*Work item:* A faithful transcription of all the data is required.

*Data segment:*
========================================
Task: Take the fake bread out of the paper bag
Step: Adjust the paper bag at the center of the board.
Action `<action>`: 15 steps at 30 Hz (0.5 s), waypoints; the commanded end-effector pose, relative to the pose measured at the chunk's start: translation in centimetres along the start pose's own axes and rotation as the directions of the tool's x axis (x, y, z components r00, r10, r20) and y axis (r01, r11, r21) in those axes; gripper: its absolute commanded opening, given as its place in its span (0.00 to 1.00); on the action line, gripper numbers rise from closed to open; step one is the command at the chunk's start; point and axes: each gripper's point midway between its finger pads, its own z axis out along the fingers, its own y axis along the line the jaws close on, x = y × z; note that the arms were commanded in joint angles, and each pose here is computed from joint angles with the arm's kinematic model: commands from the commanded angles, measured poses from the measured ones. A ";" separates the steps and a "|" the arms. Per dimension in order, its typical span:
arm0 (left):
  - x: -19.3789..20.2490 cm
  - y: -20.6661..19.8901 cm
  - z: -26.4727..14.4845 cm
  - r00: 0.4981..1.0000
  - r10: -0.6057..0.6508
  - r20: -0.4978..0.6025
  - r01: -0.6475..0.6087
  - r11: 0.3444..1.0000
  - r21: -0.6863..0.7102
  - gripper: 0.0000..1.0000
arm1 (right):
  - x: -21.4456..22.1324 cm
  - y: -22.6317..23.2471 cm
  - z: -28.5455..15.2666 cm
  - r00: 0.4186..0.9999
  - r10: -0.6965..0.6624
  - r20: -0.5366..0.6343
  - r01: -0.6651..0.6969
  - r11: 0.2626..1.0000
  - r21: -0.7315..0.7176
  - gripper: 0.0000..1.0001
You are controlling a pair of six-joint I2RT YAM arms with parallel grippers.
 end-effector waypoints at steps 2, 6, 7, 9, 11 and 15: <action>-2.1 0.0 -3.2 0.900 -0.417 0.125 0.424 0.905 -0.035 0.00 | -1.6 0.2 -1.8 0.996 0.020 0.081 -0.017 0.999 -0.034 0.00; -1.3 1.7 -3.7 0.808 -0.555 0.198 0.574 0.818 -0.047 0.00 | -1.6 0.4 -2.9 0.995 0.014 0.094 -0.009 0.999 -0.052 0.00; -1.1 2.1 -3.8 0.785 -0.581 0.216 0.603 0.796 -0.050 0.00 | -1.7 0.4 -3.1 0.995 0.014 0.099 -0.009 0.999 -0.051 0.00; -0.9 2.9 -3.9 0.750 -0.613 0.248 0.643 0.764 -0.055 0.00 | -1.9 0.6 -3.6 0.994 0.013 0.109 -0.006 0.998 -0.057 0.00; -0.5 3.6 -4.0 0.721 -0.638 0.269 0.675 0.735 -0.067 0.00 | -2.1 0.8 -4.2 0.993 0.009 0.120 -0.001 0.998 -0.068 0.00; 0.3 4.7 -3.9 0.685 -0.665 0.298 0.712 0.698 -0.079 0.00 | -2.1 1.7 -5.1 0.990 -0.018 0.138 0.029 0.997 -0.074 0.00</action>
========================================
*Answer box:*
Task: Take the fake bread out of the paper bag
Step: Adjust the paper bag at the center of the board.
Action `<action>`: 15 steps at 30 Hz (0.5 s), waypoints; the commanded end-effector pose, relative to the pose measured at the chunk's start: translation in centimetres along the start pose's own axes and rotation as the directions of the tool's x axis (x, y, z components r00, r10, r20) and y axis (r01, r11, r21) in those axes; gripper: its absolute commanded opening, given as its place in its span (0.00 to 1.00); on the action line, gripper numbers rise from closed to open; step one is the command at the chunk's start; point and axes: each gripper's point midway between its finger pads, its own z axis out along the fingers, its own y axis along the line the jaws close on, x = y × z; note that the arms were commanded in joint angles, and each pose here is computed from joint angles with the arm's kinematic model: commands from the commanded angles, measured poses from the measured ones. A ";" separates the steps and a "|" the arms. Per dimension in order, its typical span:
arm0 (left):
  - x: -19.3789..20.2490 cm
  - y: -20.6661..19.8901 cm
  - z: -26.4727..14.4845 cm
  - r00: 0.4981..1.0000
  - r10: -0.6057..0.6508
  - r20: -0.4978..0.6025
  - r01: -0.6475..0.6087
  - r11: 0.3444..1.0000
  - r21: -0.6863..0.7102
  - gripper: 0.0000..1.0000
arm1 (right):
  - x: -21.4456..22.1324 cm
  - y: -22.6317..23.2471 cm
  - z: -28.5455..15.2666 cm
  - r00: 0.4186..0.9999
  - r10: -0.6965..0.6624
  - r20: -0.5366..0.6343
  - r01: -0.6651..0.6969
  - r11: 0.2626..1.0000
  - r21: -0.7315..0.7176
  - gripper: 0.0000..1.0001
You are controlling a pair of six-joint I2RT YAM arms with parallel grippers.
 end-effector waypoints at steps 2, 6, 7, 9, 11 and 15: <action>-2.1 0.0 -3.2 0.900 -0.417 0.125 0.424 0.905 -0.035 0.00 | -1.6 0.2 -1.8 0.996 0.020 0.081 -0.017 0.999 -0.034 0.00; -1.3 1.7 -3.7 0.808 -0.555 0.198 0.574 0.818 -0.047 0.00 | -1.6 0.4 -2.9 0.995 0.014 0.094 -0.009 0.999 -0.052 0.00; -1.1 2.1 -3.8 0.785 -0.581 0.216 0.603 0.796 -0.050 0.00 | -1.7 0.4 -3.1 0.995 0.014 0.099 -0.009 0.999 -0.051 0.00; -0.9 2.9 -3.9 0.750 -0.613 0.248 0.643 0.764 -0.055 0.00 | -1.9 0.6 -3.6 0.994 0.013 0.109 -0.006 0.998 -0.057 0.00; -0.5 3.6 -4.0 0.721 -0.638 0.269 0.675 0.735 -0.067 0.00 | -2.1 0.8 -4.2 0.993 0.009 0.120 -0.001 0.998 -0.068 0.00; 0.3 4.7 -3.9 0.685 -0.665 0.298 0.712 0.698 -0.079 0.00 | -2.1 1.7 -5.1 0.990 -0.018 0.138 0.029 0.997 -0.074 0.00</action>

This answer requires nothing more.